| TASK TO CARRY OUT |
If an entry holds a picture, leave that picture out. Give everything else again exactly.

*****

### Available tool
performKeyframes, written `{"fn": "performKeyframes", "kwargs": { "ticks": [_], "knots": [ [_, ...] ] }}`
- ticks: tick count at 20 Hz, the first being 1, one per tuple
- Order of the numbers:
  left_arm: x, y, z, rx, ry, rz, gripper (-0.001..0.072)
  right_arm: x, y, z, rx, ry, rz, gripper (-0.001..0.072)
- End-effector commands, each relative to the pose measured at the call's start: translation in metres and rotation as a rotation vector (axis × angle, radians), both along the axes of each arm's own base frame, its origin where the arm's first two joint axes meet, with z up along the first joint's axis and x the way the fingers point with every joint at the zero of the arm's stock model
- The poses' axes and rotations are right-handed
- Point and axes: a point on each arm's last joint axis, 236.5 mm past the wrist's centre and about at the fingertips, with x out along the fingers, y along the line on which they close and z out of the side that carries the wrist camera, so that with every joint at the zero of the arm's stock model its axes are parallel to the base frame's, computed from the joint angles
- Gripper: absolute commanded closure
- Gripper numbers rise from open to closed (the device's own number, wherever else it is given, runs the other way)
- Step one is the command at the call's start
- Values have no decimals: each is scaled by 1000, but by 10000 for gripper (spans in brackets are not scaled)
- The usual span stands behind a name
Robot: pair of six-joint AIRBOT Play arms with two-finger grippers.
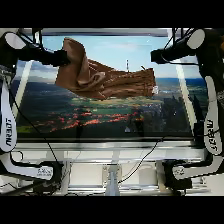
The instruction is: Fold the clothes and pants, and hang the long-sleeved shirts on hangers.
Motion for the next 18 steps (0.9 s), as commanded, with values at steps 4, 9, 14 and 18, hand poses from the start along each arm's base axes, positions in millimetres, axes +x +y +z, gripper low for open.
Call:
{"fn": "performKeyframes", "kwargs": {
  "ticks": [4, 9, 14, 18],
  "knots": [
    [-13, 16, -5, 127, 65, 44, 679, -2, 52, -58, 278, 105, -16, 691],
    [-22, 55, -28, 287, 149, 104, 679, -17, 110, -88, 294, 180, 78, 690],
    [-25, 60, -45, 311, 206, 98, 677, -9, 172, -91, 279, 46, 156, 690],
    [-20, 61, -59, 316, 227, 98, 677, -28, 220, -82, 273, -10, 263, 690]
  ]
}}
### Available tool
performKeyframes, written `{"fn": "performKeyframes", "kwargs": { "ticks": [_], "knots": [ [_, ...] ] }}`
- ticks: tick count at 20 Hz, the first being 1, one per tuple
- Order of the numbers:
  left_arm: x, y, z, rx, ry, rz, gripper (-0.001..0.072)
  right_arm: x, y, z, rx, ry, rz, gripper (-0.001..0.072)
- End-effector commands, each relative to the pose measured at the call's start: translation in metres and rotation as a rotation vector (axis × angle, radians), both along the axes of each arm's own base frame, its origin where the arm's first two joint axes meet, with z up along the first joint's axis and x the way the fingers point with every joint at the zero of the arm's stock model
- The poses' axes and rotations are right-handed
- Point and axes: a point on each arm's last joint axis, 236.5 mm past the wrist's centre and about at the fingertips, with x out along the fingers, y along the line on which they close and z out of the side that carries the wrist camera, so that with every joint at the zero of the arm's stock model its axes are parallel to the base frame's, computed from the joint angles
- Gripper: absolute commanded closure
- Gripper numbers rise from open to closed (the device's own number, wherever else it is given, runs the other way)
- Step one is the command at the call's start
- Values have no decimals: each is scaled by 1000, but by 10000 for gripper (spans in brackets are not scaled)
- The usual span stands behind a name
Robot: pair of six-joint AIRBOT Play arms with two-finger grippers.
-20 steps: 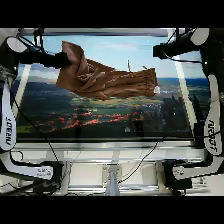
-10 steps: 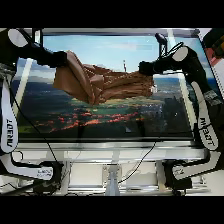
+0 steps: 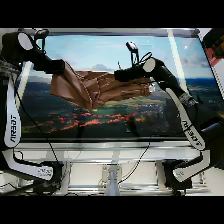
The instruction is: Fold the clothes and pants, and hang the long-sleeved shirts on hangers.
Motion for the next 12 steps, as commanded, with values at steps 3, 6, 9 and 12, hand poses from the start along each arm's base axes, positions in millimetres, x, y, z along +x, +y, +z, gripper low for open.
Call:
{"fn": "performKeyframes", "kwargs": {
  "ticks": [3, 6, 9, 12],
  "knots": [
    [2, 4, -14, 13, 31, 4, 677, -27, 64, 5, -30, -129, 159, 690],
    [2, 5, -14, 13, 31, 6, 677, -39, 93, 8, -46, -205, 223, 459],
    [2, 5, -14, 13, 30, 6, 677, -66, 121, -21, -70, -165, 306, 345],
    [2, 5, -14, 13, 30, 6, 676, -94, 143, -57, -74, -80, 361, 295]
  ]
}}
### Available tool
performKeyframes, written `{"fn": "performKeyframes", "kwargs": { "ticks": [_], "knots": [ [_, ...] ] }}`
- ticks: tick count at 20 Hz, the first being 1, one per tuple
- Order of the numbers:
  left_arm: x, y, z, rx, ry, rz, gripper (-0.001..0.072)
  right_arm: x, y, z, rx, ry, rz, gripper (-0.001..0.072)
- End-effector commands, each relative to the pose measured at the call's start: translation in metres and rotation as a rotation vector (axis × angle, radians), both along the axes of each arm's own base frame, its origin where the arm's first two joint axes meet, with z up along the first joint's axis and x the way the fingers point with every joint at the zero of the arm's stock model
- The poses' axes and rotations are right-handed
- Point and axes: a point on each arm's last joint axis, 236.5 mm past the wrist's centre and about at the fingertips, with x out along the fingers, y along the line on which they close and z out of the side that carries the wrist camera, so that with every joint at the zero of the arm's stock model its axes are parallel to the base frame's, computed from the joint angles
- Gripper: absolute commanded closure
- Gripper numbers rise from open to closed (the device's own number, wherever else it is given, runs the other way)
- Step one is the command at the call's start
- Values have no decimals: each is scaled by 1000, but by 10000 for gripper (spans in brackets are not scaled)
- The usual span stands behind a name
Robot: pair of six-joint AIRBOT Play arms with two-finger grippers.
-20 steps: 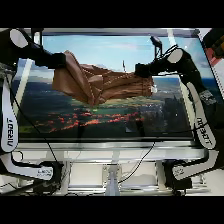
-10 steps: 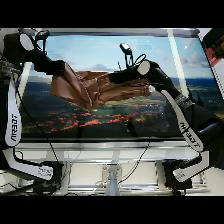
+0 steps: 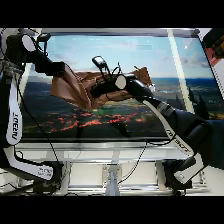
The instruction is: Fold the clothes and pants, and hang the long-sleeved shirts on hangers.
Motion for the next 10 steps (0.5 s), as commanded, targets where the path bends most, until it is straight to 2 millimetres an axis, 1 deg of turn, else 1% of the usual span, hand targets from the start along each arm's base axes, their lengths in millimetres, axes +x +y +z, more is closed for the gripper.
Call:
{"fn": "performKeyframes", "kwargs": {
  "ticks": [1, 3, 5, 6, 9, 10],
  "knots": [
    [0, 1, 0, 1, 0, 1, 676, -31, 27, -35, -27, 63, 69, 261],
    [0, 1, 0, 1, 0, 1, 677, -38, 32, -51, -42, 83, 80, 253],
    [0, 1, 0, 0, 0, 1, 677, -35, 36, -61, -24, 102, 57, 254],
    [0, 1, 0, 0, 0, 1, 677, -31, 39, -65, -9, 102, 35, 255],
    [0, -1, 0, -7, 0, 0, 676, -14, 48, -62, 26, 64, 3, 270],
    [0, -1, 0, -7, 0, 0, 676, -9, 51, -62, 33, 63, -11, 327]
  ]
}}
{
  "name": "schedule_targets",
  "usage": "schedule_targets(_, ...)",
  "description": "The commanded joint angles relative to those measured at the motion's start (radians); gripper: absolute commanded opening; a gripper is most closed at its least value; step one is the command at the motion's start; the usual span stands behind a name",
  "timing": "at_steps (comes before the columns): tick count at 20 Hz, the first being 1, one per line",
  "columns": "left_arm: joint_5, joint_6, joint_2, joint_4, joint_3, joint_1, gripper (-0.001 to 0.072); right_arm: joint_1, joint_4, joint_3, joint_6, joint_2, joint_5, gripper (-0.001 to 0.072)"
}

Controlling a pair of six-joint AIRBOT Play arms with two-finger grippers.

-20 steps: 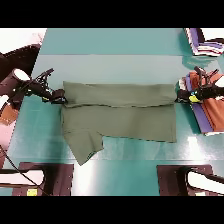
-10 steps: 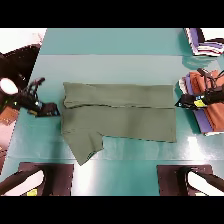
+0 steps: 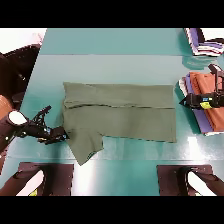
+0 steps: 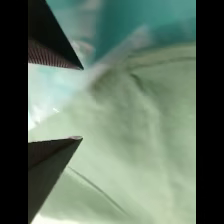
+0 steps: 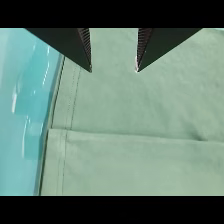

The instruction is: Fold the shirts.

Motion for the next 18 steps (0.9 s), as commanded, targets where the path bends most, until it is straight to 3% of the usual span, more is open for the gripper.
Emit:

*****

| SOLUTION |
### Available tool
performKeyframes, written `{"fn": "performKeyframes", "kwargs": { "ticks": [_], "knots": [ [_, ...] ] }}`
- ticks: tick count at 20 Hz, the first being 1, one per tuple
- Order of the numbers:
  left_arm: x, y, z, rx, ry, rz, gripper (-0.001..0.072)
  right_arm: x, y, z, rx, ry, rz, gripper (-0.001..0.072)
- End-effector commands, each relative to the pose measured at the call's start: translation in metres and rotation as a rotation vector (axis × angle, radians), both along the axes of each arm's own base frame, its origin where the arm's first two joint axes meet, with z up along the first joint's axis and x the way the fingers point with every joint at the zero of the arm's stock model
- The poses' axes and rotations are right-handed
- Point and axes: a point on each arm's last joint axis, 236.5 mm past the wrist's centre and about at the fingertips, with x out along the fingers, y along the line on which they close and z out of the side that carries the wrist camera, so that with every joint at the zero of the arm's stock model its axes are parallel to the base frame's, computed from the joint angles
- Gripper: absolute commanded closure
- Gripper numbers rise from open to closed (the device's own number, wherever else it is given, runs the other way)
- Step one is the command at the call's start
- Values have no decimals: each is scaled by 1000, but by 10000 for gripper (spans in brackets are not scaled)
- The usual span stands behind a name
Robot: pair of six-joint AIRBOT Play arms with two-finger grippers.
The instruction is: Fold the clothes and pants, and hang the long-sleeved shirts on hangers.
Motion for the next 18 steps (0.9 s), as commanded, with values at steps 4, 9, 14 and 18, hand poses from the start along each arm's base axes, positions in millimetres, axes +x +y +z, gripper low for open.
Call:
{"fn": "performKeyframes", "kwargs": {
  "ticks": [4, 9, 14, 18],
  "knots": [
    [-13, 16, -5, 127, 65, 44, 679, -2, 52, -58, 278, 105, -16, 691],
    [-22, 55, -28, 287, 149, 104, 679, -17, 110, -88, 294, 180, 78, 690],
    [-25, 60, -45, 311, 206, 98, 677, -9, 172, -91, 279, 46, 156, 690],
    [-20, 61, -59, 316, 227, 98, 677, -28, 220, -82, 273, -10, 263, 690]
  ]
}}
### Available tool
performKeyframes, written `{"fn": "performKeyframes", "kwargs": { "ticks": [_], "knots": [ [_, ...] ] }}`
- ticks: tick count at 20 Hz, the first being 1, one per tuple
- Order of the numbers:
  left_arm: x, y, z, rx, ry, rz, gripper (-0.001..0.072)
  right_arm: x, y, z, rx, ry, rz, gripper (-0.001..0.072)
- End-effector commands, each relative to the pose measured at the call's start: translation in metres and rotation as a rotation vector (axis × angle, radians), both along the axes of each arm's own base frame, its origin where the arm's first two joint axes meet, with z up along the first joint's axis and x the way the fingers point with every joint at the zero of the arm's stock model
- The poses' axes and rotations are right-handed
- Point and axes: a point on each arm's last joint axis, 236.5 mm past the wrist's centre and about at the fingertips, with x out along the fingers, y along the line on which they close and z out of the side that carries the wrist camera, so that with every joint at the zero of the arm's stock model its axes are parallel to the base frame's, computed from the joint angles
- Gripper: absolute commanded closure
- Gripper numbers rise from open to closed (the device's own number, wherever else it is given, runs the other way)
- Step one is the command at the call's start
- Values have no decimals: each is scaled by 1000, but by 10000 for gripper (spans in brackets are not scaled)
- The usual span stands behind a name
Robot: pair of six-joint AIRBOT Play arms with two-finger grippers.
-20 steps: 
-10 steps: 
+0 steps: 
The instruction is: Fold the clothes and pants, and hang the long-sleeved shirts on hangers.
Motion for the next 12 steps, as commanded, with values at steps 3, 6, 9 and 12, hand poses from the start along each arm's base axes, positions in millimetres, x, y, z along +x, +y, +z, gripper low for open.
Call:
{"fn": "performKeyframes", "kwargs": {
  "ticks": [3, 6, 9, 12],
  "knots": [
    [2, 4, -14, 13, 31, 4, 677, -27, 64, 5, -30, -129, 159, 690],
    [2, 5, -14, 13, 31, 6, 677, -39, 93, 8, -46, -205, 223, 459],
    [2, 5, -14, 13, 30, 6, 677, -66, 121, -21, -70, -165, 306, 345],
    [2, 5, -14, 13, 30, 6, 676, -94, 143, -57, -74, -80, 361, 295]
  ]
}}
### Available tool
performKeyframes, written `{"fn": "performKeyframes", "kwargs": { "ticks": [_], "knots": [ [_, ...] ] }}`
- ticks: tick count at 20 Hz, the first being 1, one per tuple
- Order of the numbers:
  left_arm: x, y, z, rx, ry, rz, gripper (-0.001..0.072)
  right_arm: x, y, z, rx, ry, rz, gripper (-0.001..0.072)
- End-effector commands, each relative to the pose measured at the call's start: translation in metres and rotation as a rotation vector (axis × angle, radians), both along the axes of each arm's own base frame, its origin where the arm's first two joint axes meet, with z up along the first joint's axis and x the way the fingers point with every joint at the zero of the arm's stock model
- The poses' axes and rotations are right-handed
- Point and axes: a point on each arm's last joint axis, 236.5 mm past the wrist's centre and about at the fingertips, with x out along the fingers, y along the line on which they close and z out of the side that carries the wrist camera, so that with every joint at the zero of the arm's stock model its axes are parallel to the base frame's, computed from the joint angles
- Gripper: absolute commanded closure
- Gripper numbers rise from open to closed (the device's own number, wherever else it is given, runs the other way)
- Step one is the command at the call's start
- Values have no decimals: each is scaled by 1000, but by 10000 for gripper (spans in brackets are not scaled)
- The usual span stands behind a name
Robot: pair of six-joint AIRBOT Play arms with two-finger grippers.
-20 steps: 
-10 steps: 
+0 steps: 
The instruction is: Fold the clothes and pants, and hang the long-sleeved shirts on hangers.
Motion for the next 10 steps (0.5 s), as commanded, targets where the path bends most, until it is straight to 2 millimetres an axis, 1 deg of turn, else 1% of the usual span, hand targets from the start along each arm's base axes, their lengths in millimetres, axes +x +y +z, more is closed for the gripper.
Call:
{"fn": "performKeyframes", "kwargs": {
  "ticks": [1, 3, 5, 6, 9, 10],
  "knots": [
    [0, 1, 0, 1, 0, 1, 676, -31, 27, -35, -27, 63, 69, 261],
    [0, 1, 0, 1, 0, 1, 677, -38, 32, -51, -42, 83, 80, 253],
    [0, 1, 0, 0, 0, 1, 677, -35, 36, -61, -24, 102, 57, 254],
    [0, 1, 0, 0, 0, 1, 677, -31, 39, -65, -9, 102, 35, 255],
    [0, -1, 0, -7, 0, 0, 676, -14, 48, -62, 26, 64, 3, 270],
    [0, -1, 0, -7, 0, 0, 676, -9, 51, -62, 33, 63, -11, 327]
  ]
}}
{
  "name": "schedule_targets",
  "usage": "schedule_targets(_, ...)",
  "description": "The commanded joint angles relative to those measured at the motion's start (radians); gripper: absolute commanded opening; a gripper is most closed at its least value; step one is the command at the motion's start; the usual span stands behind a name",
  "timing": "at_steps (comes before the columns): tick count at 20 Hz, the first being 1, one per line",
  "columns": "left_arm: joint_5, joint_6, joint_2, joint_4, joint_3, joint_1, gripper (-0.001 to 0.072); right_arm: joint_1, joint_4, joint_3, joint_6, joint_2, joint_5, gripper (-0.001 to 0.072)"
}

Controlling a pair of six-joint AIRBOT Play arms with two-finger grippers.

-20 steps: 
-10 steps: 
+0 steps: 
+0 steps: 
+0 steps: 

The instruction is: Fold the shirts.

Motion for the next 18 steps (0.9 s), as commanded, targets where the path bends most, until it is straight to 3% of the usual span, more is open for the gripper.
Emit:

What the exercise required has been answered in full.